Records excerpted from a collection

■ ■ ■

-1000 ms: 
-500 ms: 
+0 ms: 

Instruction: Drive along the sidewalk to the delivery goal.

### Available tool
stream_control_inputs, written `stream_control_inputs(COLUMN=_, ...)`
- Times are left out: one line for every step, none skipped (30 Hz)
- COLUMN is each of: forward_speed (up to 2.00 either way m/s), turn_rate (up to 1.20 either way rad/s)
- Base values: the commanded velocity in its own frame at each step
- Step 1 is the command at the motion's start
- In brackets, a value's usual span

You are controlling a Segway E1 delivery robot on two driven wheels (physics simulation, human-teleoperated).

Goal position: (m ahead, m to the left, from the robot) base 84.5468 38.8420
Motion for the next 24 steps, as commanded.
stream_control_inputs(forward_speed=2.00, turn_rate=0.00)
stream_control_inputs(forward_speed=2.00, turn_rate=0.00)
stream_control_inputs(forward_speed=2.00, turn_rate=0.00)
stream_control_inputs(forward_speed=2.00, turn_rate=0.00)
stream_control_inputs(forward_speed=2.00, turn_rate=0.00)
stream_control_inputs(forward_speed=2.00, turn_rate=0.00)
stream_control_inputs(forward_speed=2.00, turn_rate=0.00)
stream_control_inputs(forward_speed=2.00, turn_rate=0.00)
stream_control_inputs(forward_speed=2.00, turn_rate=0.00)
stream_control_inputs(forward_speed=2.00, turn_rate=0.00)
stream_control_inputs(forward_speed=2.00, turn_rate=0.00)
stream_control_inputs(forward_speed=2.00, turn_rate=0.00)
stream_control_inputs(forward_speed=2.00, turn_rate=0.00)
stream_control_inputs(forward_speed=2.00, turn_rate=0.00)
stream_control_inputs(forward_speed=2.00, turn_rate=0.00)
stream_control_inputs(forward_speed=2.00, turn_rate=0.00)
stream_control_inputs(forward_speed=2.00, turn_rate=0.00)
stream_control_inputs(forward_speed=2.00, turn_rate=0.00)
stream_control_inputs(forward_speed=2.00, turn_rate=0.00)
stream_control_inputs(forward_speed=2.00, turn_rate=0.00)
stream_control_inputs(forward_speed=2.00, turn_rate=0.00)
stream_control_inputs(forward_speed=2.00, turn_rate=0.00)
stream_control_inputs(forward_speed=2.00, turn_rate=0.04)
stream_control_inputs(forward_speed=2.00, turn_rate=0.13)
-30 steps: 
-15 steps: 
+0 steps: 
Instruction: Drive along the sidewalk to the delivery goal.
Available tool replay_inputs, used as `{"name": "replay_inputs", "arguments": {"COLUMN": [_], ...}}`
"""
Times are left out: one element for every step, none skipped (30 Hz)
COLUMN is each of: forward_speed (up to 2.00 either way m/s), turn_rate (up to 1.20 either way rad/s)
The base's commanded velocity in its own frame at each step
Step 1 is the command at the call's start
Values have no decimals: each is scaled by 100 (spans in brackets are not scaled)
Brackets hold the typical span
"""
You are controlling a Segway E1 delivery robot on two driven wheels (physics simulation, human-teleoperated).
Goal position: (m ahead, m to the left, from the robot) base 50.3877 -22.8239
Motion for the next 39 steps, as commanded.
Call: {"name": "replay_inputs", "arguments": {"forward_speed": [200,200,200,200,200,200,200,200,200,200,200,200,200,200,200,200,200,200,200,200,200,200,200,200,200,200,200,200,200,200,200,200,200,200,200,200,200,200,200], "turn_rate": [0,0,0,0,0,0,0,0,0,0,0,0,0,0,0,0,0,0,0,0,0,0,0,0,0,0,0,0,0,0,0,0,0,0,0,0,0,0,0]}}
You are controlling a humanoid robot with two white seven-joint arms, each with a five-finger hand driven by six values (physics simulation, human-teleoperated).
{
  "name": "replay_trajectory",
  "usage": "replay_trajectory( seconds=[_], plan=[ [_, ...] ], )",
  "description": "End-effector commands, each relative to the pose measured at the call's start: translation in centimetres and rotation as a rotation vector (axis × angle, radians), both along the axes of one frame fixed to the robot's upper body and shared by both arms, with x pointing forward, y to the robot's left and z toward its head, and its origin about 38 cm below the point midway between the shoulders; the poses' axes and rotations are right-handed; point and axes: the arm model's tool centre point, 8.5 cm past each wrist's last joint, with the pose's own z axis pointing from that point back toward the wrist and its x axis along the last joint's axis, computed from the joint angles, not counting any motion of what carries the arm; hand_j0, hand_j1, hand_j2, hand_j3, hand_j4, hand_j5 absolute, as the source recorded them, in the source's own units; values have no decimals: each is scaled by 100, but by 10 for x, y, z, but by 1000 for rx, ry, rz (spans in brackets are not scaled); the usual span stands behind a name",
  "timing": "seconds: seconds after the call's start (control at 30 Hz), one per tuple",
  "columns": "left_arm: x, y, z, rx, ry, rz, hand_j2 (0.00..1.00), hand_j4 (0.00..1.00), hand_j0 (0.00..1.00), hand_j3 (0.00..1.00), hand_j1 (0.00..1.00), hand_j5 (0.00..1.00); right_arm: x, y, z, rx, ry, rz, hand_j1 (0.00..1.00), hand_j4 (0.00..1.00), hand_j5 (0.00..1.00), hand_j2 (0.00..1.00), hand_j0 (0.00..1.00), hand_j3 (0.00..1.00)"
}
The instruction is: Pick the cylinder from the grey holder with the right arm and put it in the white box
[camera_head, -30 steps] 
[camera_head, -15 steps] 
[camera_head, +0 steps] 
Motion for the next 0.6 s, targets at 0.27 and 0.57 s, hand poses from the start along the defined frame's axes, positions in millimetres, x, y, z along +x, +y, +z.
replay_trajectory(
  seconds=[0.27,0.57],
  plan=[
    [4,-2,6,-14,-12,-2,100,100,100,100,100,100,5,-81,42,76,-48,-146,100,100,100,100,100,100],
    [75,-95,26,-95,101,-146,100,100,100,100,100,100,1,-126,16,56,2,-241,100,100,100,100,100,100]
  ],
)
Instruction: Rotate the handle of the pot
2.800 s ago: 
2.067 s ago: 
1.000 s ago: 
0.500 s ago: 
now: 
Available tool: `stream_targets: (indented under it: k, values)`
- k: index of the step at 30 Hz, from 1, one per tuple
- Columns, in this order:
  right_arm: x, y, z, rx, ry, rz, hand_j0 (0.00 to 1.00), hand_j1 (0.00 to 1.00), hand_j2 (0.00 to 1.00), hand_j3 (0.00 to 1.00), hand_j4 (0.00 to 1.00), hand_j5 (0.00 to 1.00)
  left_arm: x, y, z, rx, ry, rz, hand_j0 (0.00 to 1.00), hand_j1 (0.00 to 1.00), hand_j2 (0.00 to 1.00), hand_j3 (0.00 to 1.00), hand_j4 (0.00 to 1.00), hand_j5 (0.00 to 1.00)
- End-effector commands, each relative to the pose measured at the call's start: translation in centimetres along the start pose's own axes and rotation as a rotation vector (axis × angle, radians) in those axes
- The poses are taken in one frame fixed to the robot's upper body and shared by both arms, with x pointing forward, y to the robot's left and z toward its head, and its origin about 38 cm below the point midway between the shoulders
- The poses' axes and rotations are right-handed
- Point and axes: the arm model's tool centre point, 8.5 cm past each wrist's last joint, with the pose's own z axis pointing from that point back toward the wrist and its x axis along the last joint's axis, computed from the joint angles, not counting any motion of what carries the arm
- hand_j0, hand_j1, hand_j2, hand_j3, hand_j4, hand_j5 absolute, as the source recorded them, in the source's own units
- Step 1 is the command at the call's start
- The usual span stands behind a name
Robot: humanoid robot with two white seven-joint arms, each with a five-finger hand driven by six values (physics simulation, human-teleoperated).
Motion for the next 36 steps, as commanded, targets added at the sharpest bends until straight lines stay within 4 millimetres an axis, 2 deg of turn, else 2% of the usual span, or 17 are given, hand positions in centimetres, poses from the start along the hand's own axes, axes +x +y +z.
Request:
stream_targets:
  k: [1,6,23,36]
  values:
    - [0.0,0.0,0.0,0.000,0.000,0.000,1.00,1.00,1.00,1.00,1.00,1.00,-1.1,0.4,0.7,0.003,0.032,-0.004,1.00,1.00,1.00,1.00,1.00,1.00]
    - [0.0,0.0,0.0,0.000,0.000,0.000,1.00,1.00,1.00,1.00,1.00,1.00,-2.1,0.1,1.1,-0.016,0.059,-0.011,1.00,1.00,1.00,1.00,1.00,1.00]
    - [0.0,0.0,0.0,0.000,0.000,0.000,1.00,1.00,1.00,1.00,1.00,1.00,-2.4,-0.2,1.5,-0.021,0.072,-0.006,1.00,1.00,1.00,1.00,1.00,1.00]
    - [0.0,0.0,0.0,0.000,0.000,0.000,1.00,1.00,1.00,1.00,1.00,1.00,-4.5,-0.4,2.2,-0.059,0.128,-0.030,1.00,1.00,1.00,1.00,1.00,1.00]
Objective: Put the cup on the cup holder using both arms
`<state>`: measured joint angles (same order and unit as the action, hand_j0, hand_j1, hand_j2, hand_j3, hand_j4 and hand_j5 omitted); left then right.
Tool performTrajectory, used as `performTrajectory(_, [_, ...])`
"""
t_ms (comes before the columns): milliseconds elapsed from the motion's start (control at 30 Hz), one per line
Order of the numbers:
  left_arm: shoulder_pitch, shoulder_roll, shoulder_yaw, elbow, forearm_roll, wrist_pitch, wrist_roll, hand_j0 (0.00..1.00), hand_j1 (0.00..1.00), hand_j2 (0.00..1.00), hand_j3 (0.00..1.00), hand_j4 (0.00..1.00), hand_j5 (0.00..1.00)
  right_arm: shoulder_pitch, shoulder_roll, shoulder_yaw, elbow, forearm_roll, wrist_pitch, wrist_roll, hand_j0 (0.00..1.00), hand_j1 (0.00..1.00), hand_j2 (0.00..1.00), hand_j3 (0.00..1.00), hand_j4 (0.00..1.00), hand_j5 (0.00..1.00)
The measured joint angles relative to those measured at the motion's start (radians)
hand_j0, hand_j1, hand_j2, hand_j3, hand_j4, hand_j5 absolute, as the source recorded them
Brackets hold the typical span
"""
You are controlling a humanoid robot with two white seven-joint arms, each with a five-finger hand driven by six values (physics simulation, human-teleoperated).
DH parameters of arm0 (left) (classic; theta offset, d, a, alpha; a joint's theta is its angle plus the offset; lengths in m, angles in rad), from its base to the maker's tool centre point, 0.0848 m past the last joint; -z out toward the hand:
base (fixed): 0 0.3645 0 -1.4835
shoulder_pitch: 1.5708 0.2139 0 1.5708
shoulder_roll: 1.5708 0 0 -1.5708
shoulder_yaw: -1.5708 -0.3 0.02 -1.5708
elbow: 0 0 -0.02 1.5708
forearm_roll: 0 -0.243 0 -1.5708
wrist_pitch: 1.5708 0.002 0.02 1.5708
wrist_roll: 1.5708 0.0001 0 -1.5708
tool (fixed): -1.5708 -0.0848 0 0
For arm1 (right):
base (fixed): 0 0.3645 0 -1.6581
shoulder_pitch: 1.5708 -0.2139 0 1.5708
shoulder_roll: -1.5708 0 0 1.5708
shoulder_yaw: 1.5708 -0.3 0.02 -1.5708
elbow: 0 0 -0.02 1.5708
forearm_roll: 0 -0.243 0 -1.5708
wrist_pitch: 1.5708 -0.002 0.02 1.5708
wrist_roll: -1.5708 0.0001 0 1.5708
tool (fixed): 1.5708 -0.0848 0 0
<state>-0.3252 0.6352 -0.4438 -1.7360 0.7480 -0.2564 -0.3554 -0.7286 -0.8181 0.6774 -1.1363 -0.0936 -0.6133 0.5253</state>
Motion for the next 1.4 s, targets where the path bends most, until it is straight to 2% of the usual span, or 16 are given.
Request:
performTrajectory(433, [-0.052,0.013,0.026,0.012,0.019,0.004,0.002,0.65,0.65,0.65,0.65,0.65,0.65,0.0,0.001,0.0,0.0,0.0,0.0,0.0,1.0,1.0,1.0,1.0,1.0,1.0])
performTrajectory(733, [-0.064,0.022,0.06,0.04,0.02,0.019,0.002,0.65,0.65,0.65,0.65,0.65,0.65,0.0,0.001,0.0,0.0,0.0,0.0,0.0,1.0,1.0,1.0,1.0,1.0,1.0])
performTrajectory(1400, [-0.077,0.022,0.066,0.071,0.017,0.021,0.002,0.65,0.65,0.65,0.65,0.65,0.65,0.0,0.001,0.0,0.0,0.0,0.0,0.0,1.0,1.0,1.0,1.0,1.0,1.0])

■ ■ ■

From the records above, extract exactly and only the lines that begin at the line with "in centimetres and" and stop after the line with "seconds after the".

  "description": "End-effector commands, each relative to the pose measured at the call's start: translation in centimetres and rotation as a rotation vector (axis × angle, radians), both along the axes of one frame fixed to the robot's upper body and shared by both arms, with x pointing forward, y to the robot's left and z toward its head, and its origin about 38 cm below the point midway between the shoulders; the poses' axes and rotations are right-handed; point and axes: the arm model's tool centre point, 8.5 cm past each wrist's last joint, with the pose's own z axis pointing from that point back toward the wrist and its x axis along the last joint's axis, computed from the joint angles, not counting any motion of what carries the arm; hand_j0, hand_j1, hand_j2, hand_j3, hand_j4, hand_j5 absolute, as the source recorded them, in the source's own units; values have no decimals: each is scaled by 100, but by 10 for x, y, z, but by 1000 for rx, ry, rz (spans in brackets are not scaled); the usual span stands behind a name",
  "timing": "seconds: seconds after the call's start (control at 30 Hz), one per tuple",

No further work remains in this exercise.